Он ничего не сказал и начал снимать плащ. Женщина села и посмотрела на меня. Мужчина тоже сел и тоже посмотрел на меня.
– И далеко ж вы едете с отцом? – спросил он.
– Далеко... в Москву. Еще целую ночь ехать.
– А мы скоро выходим, – сказал он и посмотрел в черное окно.
– Вы в Москве живете? – спросила, улыбаясь, женщина. (Она была красивая и мне сразу понравилась: лицо у нее было белое, с родинкой на щеке, губы ярко-красные от помады, глаза большие и волосы каштановые, пышные, под блестящей косынкой. А мужчина мне не понравился: с лысиной, хоть и не старый, пухленький такой и злой. Такие люди всегда злые.)
– Нет, – ответил я, – мы не в Москве живем. Мы в поселке живем, на шахте. Отец мой шахтер, вот мы там и живем, – мне хотелось поговорить с этой женщиной, поэтому я продолжал: – Мы в институт едем, к профессору Новиковскому, не слышали про такого?
– Нет, не слышала, – ответила женщина, улыбнувшись.
– Это врач такой известный, онколог, – объяснил я. – У меня рак врачи признали, и мы едем к нему на операцию, – мне хотелось поговорить с ней побольше, поэтому я сказал правду. Я видел, как изменилось ее лицо, знал, что оно так изменится, потому что видел это уже не раз. (Отец мне запретил говорить об этом, когда я сказал ему, что слышал, как говорили про меня в больнице медсестры и про то, что у меня рак. Но весь наш дом и все на нашей улице знали, что у меня рак и меня отправляют в Москву на операцию.) Я знал, что скажет женщина. Она скажет: «Такой маленький, господи».

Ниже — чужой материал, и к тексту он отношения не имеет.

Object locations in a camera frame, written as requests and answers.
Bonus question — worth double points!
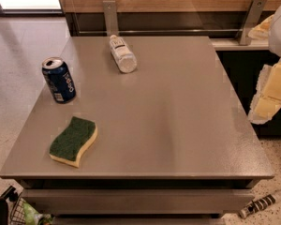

– Такой маленький, господи... – сказала она и начала качать головой, глядя на меня. – И сколько же тебе лет? – спросила она наконец.
Я ответил, что мне двенадцать лет и что я учусь в пятом классе, только в этом году я еще не учился, потому что лежал в больнице, и понял, что зря сказал правду. Теперь нам не о чем было говорить. Если бы я был взрослым, то мы, наверное, поговорили бы о болезни и о том, что раньше такой болезни и не знали, а с маленьким о чем разговаривать...
– А где же твой отец? – спросил мужчина.
– Он поесть пошел в вагон-ресторан, а мне что-то не хочется.
Он замолчал, и женщина молчала, смотрела на меня и качала головой.